We spend a lot of energy at Lincoln Loop to ensure that the tools we build for our clients are working as hard as possible for them. One thing that we consider is a thoughtfully-designed Open Graph meta tag system. When a reader shares blog posts or landing pages on social media, the preview image should draw in the target audience, convey the topic, and capture the brand identity. This image comes from the og:image tag in the head of your document. We could add a field for this image in our CMS and call it a day. But in practice, creating a custom graphic for each post is an unnecessary barrier for authors to publish. Ideally, we generate smart defaults with the data the author has already entered.
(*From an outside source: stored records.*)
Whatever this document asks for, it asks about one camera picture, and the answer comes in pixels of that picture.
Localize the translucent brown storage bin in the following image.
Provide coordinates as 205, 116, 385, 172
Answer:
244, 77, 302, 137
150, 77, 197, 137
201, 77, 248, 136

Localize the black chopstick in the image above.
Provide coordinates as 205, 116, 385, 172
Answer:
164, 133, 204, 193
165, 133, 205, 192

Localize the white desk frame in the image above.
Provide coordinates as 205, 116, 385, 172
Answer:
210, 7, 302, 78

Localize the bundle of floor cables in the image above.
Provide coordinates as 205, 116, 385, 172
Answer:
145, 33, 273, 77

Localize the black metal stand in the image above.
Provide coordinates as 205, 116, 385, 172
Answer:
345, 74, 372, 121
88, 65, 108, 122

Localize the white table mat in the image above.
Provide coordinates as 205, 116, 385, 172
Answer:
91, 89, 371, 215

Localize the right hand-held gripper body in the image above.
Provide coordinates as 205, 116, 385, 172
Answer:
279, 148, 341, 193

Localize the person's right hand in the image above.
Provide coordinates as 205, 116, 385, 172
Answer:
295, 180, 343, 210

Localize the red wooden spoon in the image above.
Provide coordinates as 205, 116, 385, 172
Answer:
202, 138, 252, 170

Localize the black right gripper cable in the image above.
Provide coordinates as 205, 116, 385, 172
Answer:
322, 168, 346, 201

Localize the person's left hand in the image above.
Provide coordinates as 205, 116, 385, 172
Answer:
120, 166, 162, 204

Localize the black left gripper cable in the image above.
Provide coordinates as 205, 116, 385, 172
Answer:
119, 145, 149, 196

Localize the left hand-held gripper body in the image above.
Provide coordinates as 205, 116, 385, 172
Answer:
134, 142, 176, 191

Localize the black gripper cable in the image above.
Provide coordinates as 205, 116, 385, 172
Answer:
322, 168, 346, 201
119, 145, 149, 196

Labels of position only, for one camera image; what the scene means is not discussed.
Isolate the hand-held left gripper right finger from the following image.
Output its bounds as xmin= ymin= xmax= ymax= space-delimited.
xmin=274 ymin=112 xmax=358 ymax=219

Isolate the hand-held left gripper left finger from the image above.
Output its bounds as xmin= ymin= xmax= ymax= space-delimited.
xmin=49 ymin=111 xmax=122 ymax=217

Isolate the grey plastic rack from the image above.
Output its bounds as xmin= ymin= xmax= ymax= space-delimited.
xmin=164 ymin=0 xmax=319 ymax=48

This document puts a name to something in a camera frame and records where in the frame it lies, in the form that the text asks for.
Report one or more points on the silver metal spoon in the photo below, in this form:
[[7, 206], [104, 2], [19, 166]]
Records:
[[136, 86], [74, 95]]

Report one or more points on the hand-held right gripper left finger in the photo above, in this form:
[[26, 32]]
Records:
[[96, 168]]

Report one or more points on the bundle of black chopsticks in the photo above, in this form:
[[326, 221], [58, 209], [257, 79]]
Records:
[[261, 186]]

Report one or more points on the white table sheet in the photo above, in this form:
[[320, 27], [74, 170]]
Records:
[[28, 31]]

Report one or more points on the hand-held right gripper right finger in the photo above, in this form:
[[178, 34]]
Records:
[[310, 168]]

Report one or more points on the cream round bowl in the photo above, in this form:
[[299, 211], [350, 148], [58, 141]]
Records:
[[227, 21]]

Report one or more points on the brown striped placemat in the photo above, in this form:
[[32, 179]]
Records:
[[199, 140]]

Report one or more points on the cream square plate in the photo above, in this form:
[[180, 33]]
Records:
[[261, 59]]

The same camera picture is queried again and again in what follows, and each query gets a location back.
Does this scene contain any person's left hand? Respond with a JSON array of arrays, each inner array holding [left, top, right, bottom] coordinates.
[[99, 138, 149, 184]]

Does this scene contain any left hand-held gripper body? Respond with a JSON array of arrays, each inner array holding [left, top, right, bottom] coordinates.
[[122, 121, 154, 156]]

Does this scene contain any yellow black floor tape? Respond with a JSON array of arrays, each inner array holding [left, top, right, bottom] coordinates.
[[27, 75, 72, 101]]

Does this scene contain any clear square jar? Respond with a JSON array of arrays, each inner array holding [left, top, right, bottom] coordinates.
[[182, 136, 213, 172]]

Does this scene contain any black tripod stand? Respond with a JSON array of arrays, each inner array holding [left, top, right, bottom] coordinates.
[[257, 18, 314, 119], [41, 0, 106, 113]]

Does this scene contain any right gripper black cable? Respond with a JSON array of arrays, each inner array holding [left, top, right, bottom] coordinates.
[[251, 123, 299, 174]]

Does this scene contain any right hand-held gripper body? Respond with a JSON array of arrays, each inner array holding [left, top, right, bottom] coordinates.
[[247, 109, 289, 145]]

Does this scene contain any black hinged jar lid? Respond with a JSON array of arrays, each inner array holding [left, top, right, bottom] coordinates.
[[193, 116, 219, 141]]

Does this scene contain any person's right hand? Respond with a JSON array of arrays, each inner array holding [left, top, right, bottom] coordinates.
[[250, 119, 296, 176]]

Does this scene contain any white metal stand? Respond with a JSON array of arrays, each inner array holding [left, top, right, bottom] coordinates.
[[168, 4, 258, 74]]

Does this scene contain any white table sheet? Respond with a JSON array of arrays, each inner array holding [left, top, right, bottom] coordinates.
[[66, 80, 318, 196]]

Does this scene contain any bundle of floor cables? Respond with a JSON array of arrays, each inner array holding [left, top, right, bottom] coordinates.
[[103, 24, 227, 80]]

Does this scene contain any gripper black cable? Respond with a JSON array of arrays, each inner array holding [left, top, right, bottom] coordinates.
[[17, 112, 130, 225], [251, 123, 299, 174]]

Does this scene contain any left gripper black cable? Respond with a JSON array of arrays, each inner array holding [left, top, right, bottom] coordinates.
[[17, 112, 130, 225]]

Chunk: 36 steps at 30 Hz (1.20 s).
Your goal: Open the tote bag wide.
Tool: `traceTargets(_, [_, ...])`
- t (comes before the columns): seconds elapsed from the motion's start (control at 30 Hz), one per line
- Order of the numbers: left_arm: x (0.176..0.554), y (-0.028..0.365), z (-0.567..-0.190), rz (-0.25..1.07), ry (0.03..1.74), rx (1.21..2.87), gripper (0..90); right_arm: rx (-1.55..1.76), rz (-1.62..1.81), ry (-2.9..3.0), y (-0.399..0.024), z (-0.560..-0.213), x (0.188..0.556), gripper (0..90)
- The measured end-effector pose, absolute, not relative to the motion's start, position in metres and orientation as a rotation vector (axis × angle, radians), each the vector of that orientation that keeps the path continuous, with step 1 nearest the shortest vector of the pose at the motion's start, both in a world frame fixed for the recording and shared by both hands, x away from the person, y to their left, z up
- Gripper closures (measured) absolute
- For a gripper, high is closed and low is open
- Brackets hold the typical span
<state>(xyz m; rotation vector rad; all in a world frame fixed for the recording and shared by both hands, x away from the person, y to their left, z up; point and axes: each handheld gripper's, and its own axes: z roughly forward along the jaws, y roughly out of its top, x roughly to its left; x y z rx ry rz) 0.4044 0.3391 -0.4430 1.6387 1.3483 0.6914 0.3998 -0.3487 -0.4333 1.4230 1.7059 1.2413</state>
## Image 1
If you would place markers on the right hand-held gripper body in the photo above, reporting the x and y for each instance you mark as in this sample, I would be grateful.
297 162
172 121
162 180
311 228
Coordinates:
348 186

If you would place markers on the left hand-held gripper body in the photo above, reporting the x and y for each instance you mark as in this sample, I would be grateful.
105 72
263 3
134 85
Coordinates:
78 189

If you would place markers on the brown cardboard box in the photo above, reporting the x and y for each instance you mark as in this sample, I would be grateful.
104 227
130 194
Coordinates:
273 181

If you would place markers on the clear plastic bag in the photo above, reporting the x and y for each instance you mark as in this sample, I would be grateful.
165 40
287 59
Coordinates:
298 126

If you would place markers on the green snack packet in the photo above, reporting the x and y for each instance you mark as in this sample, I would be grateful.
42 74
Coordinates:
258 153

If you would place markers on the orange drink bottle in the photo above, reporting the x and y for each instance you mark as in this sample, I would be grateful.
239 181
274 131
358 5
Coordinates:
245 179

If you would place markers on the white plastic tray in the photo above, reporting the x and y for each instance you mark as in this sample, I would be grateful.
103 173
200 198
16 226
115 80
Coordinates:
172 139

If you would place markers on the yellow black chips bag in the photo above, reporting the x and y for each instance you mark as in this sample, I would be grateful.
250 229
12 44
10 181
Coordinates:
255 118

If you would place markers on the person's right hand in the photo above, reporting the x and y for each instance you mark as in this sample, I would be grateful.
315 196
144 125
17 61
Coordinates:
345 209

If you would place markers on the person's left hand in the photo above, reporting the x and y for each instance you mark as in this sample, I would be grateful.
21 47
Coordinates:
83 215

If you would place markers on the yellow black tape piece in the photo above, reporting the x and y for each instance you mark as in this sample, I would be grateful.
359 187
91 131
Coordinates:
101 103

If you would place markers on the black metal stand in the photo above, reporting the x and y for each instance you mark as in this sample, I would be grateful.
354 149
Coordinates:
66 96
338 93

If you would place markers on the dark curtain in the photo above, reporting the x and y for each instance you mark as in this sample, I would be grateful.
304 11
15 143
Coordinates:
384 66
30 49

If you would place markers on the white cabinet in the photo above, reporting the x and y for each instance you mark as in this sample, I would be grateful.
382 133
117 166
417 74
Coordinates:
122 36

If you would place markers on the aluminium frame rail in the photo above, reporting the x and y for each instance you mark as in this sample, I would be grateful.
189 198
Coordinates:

Before we begin, I’ll note that we’ve built this with Django, so this method can work with Wagtail, django CMS, or any other Django publishing platform. Here’s the overview:

  1. Build and export an SVG using Figma or Illustrator
  2. Incorporate the SVG into your app
  3. Read the compiled SVG on the backend and convert it to a PNG
  4. Use the new PNG in the og:image tag

Build and export an SVG using Figma or Illustrator

Starting this process with a proper design tool allows you to forget about the code and focus on design. Start with a 1200x628px canvas, and be generous with the headline size. I found that setting the font size at 80px and allowing space for up to three lines was the sweet spot between “make it big” and “allow for longer headlines.”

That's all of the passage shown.